Chapitre 9
La journée suivante s’est passée sans nouvelles d’Hippo ni de Ryan. En revanche, Harry m’a noyée sous les informations. Ma petite sœur avait pris rendez-vous pour visiter un penthouse dans le centre de Houston, un ranch dans le comté de Harris et une propriété au bord de la mer, à South Padre Island. Je lui ai suggéré de prendre un temps de réflexion, de penser à son avenir sans Arnoldo, et de ne pas courir d’un bout à l’autre du Texas en quête d’inspiration. Elle m’a rétorqué de mettre du piquant dans ma vie. Je paraphrase.

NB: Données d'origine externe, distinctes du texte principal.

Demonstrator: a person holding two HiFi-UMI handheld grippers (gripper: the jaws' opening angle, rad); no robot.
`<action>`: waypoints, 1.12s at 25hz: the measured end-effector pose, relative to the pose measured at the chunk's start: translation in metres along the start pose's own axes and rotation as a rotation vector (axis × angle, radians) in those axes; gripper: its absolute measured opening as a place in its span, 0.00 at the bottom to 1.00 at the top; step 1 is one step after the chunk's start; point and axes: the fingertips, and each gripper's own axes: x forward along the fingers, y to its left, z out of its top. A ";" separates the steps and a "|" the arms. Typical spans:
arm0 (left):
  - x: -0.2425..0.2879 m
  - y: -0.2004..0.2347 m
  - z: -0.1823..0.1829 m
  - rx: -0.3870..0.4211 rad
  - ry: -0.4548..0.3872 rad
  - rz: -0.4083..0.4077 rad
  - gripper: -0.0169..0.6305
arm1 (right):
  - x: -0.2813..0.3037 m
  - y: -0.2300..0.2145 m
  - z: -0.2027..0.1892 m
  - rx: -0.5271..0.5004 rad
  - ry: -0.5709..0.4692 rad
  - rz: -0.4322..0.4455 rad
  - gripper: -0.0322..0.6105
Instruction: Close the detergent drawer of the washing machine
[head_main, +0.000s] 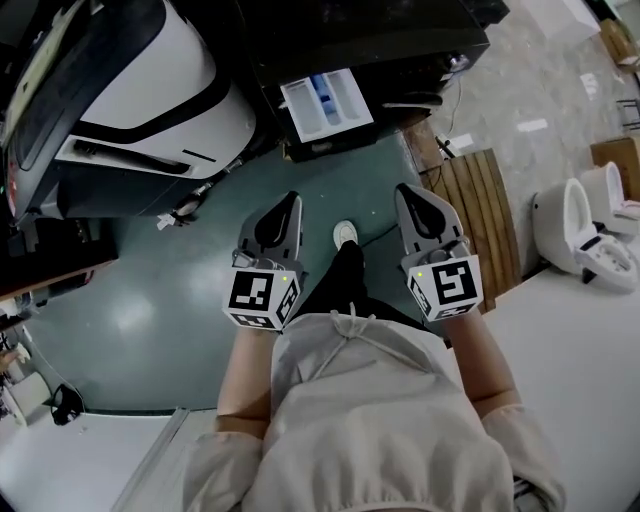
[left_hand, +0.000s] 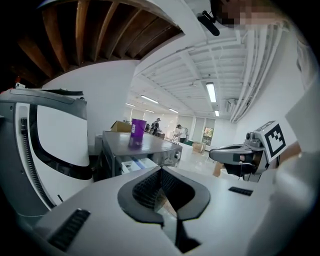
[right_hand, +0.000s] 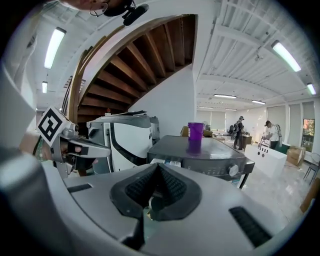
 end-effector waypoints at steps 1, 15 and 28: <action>0.011 0.005 -0.004 -0.010 0.008 0.013 0.05 | 0.012 -0.007 -0.002 0.001 0.009 0.011 0.06; 0.112 0.046 -0.081 -0.122 0.164 0.143 0.05 | 0.120 -0.068 -0.039 0.006 0.097 0.138 0.06; 0.132 0.065 -0.102 -0.230 0.159 0.204 0.05 | 0.147 -0.067 -0.052 0.018 0.111 0.184 0.06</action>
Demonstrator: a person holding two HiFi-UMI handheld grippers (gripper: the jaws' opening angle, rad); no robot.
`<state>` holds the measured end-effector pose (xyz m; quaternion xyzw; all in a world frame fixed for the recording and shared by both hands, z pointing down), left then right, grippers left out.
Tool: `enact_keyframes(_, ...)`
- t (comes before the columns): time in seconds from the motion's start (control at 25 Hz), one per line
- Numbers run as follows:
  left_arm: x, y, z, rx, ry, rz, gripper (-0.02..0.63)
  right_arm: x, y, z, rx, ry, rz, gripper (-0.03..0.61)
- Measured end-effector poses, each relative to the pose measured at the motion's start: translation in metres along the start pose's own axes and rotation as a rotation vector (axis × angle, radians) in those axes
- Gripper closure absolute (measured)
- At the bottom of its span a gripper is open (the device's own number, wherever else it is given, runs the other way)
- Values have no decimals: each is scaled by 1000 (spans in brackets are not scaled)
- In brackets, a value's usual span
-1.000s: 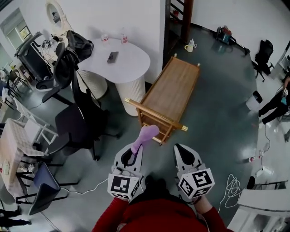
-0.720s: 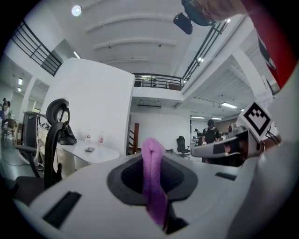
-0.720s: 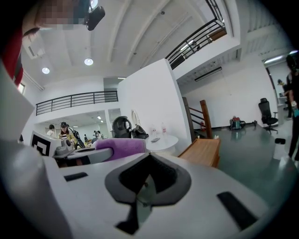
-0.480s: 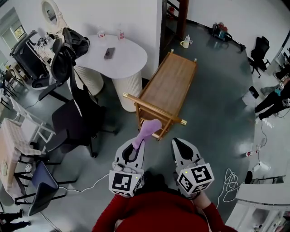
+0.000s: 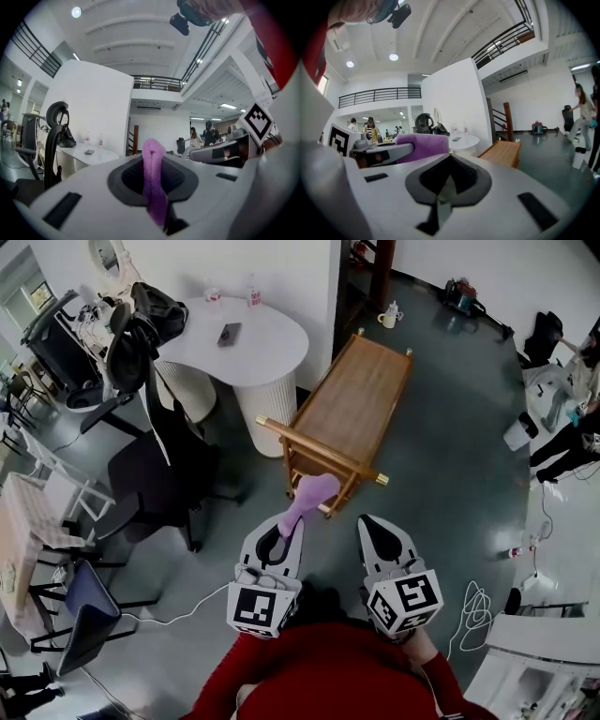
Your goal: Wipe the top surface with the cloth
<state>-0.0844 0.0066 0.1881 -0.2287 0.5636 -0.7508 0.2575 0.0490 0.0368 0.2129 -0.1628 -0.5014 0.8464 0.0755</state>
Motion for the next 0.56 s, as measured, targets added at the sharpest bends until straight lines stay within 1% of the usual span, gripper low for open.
enact_keyframes(0.24, -6, -3, -4, 3, 1, -1, 565, -3, -3, -2, 0, 0, 13, 575)
enact_keyframes(0.4, -6, -9, -6, 30, 4, 22, 565, -4, -6, -2, 2, -1, 16, 575)
enact_keyframes(0.56, -6, -9, -7, 35, 7, 22, 565, -6, -5, -4, 4, -6, 21, 575)
Point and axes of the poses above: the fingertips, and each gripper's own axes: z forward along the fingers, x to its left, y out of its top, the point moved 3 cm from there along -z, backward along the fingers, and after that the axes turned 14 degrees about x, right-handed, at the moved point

Je me suis attaquée au fouillis qui encombrait mon bureau et j’ai recommencé à grattouiller le squelette en provenance de Rimouski. Je donne souvent des surnoms aux inconnus que j’examine. D’une certaine manière, ça me les rend plus proches. J’ai baptisé celle-ci «la fille d’Hippo », bien que le policier n’ait avec elle que des rapports extrêmement marginaux.
Plus j’en apprenais sur elle, plus je demeurais perplexe.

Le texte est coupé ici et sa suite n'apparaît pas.